ABOUT THIS TASK »
Look over the listing below and report how many of its lines contain the string "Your", with no other words.

SUPPLIED MATERIAL »
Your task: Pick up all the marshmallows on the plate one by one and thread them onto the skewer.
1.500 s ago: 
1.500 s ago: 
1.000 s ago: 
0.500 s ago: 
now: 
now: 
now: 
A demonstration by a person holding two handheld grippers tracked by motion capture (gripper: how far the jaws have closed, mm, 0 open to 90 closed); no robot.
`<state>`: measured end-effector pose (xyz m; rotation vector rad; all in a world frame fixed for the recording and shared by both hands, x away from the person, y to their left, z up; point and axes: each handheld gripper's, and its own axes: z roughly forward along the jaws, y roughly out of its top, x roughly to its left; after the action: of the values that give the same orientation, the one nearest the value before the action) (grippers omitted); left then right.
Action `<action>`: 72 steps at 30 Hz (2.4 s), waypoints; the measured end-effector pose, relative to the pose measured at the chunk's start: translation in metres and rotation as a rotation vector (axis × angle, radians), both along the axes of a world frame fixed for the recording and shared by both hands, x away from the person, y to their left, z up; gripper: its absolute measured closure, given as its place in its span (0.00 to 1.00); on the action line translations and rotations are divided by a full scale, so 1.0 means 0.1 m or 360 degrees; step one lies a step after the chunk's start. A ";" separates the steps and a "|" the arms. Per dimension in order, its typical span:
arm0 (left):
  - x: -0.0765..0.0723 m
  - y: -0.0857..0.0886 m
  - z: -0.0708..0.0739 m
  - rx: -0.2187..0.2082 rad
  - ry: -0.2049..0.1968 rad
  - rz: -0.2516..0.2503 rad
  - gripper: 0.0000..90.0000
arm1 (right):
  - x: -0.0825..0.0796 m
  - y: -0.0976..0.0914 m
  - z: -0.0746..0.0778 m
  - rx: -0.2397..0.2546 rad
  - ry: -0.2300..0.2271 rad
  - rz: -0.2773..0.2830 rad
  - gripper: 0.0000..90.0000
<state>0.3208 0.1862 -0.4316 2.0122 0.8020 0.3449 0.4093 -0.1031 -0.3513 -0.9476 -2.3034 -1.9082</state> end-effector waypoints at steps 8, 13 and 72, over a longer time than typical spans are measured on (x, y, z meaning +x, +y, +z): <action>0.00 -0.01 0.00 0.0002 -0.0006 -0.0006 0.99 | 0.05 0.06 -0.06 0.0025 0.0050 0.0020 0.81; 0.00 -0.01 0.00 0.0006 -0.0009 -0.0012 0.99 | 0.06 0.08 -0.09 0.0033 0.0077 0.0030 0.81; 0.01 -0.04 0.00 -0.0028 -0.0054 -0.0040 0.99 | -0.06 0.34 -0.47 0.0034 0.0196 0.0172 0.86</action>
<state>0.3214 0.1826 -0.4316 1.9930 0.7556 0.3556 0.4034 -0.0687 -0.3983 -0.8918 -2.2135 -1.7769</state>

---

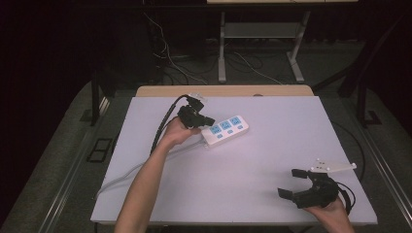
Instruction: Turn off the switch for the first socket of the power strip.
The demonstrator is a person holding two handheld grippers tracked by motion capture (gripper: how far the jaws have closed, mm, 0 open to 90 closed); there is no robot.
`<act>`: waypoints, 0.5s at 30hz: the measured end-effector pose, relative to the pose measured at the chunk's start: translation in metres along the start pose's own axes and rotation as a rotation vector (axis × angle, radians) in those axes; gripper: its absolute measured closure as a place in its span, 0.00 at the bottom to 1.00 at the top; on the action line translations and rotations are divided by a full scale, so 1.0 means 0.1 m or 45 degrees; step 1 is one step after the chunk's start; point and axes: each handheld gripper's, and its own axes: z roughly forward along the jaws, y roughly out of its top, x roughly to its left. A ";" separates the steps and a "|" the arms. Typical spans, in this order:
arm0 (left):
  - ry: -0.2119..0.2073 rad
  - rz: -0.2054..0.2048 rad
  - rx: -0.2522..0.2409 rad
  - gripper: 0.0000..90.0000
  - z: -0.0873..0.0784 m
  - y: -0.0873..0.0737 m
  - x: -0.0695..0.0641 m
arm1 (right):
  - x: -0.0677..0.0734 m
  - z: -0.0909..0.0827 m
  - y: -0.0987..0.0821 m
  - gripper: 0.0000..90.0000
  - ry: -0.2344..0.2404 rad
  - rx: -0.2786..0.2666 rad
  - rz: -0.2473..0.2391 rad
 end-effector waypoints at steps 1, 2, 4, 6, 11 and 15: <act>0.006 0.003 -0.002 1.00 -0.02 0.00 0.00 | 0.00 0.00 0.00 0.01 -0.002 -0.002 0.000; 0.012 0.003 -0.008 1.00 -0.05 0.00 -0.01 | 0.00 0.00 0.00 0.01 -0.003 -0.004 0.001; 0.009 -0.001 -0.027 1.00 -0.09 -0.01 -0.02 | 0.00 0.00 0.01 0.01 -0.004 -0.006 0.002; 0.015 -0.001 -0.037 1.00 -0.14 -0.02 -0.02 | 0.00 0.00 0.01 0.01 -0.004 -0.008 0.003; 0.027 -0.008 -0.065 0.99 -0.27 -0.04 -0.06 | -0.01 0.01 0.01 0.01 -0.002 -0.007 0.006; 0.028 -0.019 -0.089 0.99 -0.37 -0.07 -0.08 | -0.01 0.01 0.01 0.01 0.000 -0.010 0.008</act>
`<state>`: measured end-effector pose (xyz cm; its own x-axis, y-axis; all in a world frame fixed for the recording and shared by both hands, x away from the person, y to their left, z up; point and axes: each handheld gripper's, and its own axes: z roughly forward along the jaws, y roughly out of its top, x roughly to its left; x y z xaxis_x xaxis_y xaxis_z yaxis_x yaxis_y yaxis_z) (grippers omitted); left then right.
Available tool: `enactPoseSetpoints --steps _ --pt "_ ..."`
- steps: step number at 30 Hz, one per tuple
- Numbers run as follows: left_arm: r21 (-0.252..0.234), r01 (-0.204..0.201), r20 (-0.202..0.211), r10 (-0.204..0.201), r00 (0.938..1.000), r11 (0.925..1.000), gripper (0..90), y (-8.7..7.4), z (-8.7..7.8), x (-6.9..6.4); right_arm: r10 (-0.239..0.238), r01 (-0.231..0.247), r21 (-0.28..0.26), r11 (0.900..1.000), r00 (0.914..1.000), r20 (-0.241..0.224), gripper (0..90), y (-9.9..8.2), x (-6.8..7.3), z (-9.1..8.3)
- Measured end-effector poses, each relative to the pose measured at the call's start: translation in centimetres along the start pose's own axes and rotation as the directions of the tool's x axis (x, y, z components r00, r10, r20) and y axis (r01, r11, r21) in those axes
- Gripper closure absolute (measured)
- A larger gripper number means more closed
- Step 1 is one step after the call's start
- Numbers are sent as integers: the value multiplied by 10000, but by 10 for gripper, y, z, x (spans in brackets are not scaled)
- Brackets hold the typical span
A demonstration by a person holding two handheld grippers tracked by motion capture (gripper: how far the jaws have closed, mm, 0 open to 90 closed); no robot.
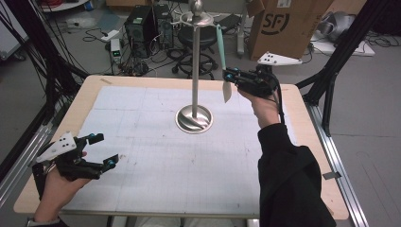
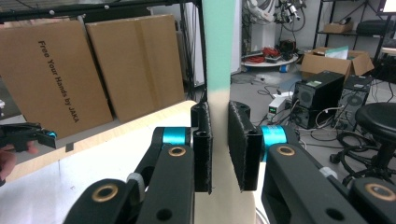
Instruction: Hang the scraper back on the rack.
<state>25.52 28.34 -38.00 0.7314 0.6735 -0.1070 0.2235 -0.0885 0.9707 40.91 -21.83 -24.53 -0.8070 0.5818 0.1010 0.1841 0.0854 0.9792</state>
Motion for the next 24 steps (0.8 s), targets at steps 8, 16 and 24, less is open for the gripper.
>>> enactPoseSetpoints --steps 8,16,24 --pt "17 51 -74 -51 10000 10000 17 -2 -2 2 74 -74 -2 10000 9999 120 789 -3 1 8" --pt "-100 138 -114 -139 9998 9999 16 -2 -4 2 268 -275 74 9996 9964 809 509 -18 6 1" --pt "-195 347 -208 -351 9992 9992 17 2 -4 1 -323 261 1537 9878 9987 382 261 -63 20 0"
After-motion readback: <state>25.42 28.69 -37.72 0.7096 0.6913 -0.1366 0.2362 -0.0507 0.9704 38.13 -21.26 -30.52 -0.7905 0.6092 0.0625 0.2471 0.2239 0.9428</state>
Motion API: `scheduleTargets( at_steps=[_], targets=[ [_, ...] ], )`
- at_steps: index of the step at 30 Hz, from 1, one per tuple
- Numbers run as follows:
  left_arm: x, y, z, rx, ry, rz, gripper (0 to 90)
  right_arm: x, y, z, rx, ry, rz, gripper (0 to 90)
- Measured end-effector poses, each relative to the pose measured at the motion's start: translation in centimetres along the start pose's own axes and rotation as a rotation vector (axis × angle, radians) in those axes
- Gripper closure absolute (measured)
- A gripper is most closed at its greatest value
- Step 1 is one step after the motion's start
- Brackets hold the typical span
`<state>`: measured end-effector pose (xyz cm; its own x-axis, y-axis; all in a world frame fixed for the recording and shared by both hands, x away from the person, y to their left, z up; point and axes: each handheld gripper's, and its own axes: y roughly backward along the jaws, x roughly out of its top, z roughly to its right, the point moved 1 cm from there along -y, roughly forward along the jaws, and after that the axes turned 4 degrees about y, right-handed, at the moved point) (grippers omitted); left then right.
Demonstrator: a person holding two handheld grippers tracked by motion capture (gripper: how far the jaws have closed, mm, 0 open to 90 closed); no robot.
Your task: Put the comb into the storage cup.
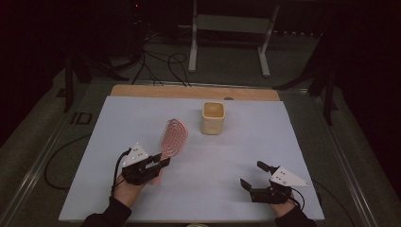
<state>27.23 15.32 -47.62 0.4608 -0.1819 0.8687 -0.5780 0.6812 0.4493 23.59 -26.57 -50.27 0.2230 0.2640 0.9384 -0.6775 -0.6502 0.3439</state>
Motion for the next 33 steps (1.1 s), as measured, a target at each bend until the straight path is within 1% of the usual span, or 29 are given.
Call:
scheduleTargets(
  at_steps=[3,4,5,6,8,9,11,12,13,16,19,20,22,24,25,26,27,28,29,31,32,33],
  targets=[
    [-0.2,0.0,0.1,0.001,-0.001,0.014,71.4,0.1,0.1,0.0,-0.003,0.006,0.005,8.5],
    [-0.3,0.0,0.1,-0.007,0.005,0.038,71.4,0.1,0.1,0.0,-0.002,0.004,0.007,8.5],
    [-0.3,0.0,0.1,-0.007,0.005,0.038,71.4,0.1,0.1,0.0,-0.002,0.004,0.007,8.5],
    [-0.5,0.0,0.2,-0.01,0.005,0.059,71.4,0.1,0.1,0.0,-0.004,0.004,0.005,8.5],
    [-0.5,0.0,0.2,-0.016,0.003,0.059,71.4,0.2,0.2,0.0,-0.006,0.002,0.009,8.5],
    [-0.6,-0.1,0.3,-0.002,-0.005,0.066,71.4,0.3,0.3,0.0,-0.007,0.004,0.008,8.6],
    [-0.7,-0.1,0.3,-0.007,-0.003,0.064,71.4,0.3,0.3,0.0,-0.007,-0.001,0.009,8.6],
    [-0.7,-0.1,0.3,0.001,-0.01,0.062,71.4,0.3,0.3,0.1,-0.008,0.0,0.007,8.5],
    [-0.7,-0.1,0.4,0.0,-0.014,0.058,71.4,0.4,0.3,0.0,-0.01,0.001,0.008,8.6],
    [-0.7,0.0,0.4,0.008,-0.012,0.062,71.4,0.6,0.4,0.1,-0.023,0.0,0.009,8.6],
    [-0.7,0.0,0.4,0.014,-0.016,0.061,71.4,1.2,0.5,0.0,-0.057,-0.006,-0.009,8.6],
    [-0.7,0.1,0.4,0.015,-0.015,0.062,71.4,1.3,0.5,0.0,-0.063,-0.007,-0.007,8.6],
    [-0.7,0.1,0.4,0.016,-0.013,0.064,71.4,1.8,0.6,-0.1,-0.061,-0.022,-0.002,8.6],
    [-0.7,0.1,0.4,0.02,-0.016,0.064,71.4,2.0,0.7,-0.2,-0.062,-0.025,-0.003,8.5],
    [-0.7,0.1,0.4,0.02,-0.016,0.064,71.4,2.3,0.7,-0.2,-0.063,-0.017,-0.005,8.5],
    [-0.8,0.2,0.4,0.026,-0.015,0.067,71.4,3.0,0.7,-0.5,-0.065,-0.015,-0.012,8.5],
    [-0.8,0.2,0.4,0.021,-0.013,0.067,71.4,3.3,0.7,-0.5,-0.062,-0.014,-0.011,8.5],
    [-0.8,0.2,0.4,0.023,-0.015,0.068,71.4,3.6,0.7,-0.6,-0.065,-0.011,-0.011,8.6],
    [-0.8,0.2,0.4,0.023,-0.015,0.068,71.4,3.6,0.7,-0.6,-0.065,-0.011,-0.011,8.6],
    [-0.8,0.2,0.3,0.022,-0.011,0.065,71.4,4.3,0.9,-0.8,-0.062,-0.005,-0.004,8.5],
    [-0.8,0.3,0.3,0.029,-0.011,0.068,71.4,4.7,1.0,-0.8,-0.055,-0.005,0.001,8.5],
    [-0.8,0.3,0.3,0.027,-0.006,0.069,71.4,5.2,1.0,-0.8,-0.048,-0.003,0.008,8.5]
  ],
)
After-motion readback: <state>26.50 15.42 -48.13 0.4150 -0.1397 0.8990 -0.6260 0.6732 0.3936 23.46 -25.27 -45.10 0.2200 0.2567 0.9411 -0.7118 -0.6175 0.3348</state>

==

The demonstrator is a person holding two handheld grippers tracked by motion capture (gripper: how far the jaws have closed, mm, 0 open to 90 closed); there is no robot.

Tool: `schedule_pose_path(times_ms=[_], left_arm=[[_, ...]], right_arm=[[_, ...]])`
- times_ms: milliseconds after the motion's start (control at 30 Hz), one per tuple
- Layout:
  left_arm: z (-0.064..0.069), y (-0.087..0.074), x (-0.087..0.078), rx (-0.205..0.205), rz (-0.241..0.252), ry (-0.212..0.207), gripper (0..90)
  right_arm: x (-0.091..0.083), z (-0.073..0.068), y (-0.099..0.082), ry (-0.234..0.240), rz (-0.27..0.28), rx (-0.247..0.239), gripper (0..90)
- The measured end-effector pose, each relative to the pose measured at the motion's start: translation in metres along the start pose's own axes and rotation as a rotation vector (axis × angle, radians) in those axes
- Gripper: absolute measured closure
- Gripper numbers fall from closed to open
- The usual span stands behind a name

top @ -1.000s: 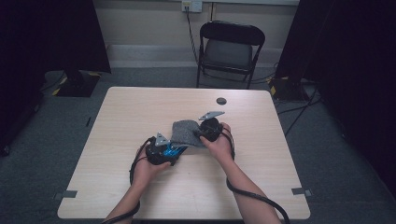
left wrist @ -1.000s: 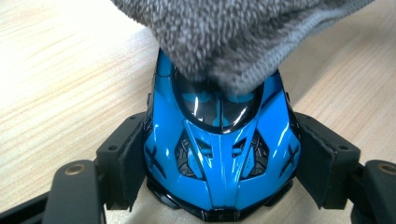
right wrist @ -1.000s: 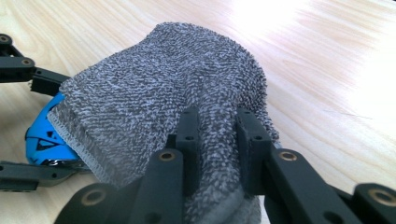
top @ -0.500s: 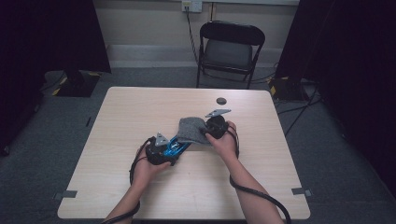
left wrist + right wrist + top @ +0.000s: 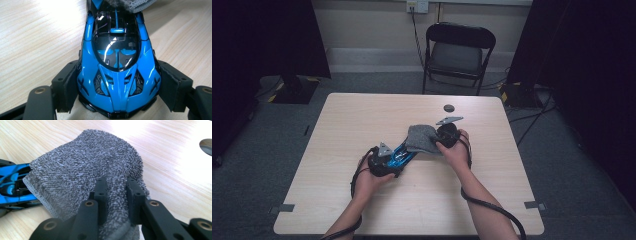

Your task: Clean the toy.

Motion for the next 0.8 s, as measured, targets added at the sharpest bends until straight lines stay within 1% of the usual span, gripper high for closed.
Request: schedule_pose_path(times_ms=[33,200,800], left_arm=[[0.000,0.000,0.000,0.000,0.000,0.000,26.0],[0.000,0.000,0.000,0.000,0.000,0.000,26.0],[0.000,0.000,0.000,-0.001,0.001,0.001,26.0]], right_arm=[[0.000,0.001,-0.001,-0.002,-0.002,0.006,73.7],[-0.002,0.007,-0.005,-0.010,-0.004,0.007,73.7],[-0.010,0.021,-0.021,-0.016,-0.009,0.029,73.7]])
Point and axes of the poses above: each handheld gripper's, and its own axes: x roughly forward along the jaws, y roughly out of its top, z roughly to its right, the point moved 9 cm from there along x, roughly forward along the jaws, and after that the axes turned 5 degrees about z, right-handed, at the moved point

RESPONSE AREA »
3